This is an important question and nowhere near as obvious as one would think.
The reason that it is important is that the Fourth Amendment to the United States Constitution requires the police to have either a warrant or probable cause to arrest you (though they only need “reasonable suspicion” to pull you over.
Since the officer who pulls you over at 2 in the morning is almost certainly not going to have a warrant for your arrest or a search warrant for your blood alcohol level, he or she is going to need probable cause to arrest you and take you back to the station and ask you to blow into the machine.
But sometimes, whether the officer had probable cause to arrest you may be a dicey question for the prosecutor. Sometimes, if the arrest happens too fast, the court may conclude that there was no probable cause at the time of the arrest. Sometimes though, things happen just after the arrest that make probable cause a cinch, but since they happened after the arrest, they can’t be considered by the Court in determining whether or not the officer had probable cause.
In these cases, prosecutors will start making some pretty strange arguments about when the arrest has occurred. They will argue that even though you were handcuffed and put in the back of the police car, that this still was not an arrest. The prosecutor will argue that the only reason that the police officer did this was to keep you safe since you were stumbling around and you might wander into the roadway and be struck by oncoming traffic.
Do courts buy this sort of argument from police officers? Some do.
In State v. Quesenberry, the suspect had been handcuffed and placed in the back of a local police cruiser to await the arrival of a highway patrol officer. The Seventh Appellate District Court held that the suspect had not been arrested, reasoning that:
Applying the law to the facts of the present case, it appears that Officer Flanagan had not intended to arrest appellant when he handcuffed him and placed him in the back of the cruiser. Rather, Officer Flanagan’s actions were taken in furtherance of his and appellant’s safety as well as in furtherance of his investigative stop. . .
Due to the severe nature of the crash, appellant’s diminished motor and coordinative skills, and the high traffic area where the crash was located, there was a chance that appellant might injure himself or the other officers who were conducting the investigation. Under the totality of the facts and circumstances in the case at bar, it appears that Officer Flanagan’s act of handcuffing appellant and placing him into the back of the police cruiser did not convert the investigative stop into an arrest.
So being handcuffed and put in the back of a police car may not be an arrest in the state of Ohio if the prosecutor didn’t yet have probable cause at that point.
In the case of State v.

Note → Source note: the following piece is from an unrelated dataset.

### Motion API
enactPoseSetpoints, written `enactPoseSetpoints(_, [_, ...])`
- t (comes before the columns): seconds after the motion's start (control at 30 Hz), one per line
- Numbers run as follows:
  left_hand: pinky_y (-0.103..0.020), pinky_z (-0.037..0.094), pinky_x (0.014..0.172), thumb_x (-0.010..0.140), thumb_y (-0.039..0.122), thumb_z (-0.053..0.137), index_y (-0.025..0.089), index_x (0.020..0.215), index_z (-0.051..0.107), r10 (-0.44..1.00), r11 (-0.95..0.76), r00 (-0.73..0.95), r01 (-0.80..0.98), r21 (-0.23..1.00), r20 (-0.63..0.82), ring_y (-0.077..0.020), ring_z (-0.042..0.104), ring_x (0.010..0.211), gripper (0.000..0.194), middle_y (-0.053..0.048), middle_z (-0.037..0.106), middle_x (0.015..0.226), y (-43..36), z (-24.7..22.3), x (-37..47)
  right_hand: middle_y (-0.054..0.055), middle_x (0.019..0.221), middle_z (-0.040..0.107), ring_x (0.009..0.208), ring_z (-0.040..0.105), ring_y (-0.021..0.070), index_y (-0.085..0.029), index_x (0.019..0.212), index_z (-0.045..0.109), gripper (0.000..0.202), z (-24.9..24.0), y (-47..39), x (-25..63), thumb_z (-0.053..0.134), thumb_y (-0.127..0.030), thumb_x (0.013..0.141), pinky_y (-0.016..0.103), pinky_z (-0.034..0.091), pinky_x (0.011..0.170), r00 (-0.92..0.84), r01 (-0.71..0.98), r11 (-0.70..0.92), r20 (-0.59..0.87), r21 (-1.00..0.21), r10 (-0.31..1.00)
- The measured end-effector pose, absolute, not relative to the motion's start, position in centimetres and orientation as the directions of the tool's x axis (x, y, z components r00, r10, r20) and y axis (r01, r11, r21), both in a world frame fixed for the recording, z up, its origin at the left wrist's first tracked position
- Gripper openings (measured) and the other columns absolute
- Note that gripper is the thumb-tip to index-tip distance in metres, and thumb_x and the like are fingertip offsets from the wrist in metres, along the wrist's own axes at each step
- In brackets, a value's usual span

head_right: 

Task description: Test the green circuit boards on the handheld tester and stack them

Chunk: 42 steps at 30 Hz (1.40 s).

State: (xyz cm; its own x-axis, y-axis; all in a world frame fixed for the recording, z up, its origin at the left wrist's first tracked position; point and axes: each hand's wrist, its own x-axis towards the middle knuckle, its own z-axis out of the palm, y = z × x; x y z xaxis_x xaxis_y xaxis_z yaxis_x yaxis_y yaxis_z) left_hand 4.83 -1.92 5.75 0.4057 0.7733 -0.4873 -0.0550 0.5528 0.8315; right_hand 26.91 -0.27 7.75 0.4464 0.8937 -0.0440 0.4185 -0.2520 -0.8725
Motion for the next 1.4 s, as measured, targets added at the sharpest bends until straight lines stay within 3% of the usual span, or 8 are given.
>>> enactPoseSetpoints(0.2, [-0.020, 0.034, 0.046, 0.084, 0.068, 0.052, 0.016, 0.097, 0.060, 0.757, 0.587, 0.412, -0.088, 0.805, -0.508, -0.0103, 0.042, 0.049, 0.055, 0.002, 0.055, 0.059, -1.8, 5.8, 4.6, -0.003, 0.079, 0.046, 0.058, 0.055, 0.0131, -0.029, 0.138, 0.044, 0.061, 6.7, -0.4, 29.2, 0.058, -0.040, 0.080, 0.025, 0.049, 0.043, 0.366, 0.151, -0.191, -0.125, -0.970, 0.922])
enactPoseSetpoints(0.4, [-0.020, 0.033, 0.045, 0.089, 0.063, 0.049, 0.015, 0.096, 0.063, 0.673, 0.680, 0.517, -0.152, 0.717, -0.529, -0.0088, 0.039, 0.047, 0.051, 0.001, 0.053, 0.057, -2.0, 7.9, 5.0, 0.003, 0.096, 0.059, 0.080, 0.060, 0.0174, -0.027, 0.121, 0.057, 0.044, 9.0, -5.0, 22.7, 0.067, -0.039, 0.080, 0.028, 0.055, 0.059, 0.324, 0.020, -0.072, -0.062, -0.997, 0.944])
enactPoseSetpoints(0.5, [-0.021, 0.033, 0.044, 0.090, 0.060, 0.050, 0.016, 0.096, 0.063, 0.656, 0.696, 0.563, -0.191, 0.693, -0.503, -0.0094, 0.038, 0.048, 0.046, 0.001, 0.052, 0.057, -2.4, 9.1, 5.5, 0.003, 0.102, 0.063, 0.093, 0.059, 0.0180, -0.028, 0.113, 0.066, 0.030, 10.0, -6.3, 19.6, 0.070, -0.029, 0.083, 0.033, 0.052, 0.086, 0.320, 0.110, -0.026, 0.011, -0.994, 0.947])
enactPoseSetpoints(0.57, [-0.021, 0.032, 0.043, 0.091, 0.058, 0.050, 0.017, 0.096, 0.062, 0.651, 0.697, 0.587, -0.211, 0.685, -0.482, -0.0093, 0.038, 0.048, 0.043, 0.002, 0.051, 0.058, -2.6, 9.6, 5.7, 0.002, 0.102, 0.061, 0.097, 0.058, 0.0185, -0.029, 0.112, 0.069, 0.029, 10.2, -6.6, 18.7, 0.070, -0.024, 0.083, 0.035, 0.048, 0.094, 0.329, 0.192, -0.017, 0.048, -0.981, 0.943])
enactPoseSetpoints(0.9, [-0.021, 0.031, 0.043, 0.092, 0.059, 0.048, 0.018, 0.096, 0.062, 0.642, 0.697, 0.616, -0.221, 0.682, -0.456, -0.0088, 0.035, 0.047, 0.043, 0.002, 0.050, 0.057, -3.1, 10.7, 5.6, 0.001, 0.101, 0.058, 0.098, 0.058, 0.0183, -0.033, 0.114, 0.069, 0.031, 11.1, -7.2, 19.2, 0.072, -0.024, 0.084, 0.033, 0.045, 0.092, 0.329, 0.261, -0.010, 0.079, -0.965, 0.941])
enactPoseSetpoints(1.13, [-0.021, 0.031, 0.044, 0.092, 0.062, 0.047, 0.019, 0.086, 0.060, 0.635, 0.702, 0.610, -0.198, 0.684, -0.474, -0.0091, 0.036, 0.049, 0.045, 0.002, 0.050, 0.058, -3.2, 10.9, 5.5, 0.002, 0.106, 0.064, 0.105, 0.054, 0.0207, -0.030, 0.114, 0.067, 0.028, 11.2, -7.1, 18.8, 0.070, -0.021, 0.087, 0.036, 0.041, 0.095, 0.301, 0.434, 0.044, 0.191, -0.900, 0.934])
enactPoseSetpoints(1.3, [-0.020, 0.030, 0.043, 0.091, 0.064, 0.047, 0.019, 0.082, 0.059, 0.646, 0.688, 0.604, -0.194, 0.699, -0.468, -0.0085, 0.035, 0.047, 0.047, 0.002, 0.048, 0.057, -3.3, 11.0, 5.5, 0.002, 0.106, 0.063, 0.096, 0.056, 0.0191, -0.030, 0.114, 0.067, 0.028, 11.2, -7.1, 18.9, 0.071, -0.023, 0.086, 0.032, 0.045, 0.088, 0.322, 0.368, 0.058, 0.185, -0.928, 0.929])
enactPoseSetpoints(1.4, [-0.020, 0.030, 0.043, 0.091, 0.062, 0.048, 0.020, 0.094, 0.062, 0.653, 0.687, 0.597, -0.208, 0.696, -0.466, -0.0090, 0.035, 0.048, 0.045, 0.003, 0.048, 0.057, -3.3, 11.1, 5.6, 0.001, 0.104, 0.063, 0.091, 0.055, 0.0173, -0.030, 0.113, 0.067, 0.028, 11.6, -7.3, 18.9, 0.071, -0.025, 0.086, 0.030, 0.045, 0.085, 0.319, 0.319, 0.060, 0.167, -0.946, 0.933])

Stanford, (and it should be noted that the case caption has the defendant’s name wrong), a police officer grabbed a defendant’s wrist and told him he was under arrest after observing him with a bottle of beer (the problem here being that open container violations are minor misdemeanors for which one cannot be arrested).
The trial court held that this was an arrest, and suppressed the evidence of cocaine that was later found when the officers searched the suspect. But the prosecutor appealed, arguing that the suspect had not been arrested until moments later when he briefly fled from the police and was recaptured (there is your probable cause showing up).
The First Appellate District Court in Hamilton County found that the suspect was not under arrest when the officer grabbed his wrist and told him that he was under arrest. The Court reasoned that:
Officer Howard testified that he never had the intent to arrest Stafford for an open-container violation, but merely wanted to issue a citation. Further, Officer Howard testified that he only told Stafford that he was “under arrest” because “it’s the quickest way to let someone know that they are being temporarily detained, they do not have the right to leave.” He also testified that he grabbed Stafford’s wrist because Stafford was fidgety and the officer was concerned for his safety.
But there are situations where the prosecutor wants you to be under arrest sooner rather than later. For instance, in the case of State v. Qualey, a drunk driving suspect argued that he had never been formally placed under arrest so his breath test must be suppressed. In order for the ALS suspension to kick in under Ohio’s Implied Consent law, you must first be placed under arrest, and then requested to take the BAC test. The police officer said only to Mr. Qualey “You are under arrest” but never handcuffed him. Further, the officer let Mr. Qualey go with a citation and summons to appear in court after the test was administered.
The Second Appellate District Court in Montgomery County held that Mr. Qualey had indeed been arrested, in that:
An arrest can occur under either of two circumstances. This first of those circumstances is a formal arrest where the officer explicitly and unequivocally informs the subject that he or she is under arrest. . .
We find that Officer Moore formally arrested Qualey by expressly and unequivocally informing him that he was under arrest for the charge of driving under the influence of alcohol and by reading Qualey his Miranda rights.
So the prosecutor gets to have it both ways, just so long as it results in a conviction. In Stafford telling the suspect he is under arrest does not necessarily make it one, but in Qualey, if you tell the suspect he is under arrest, then he is.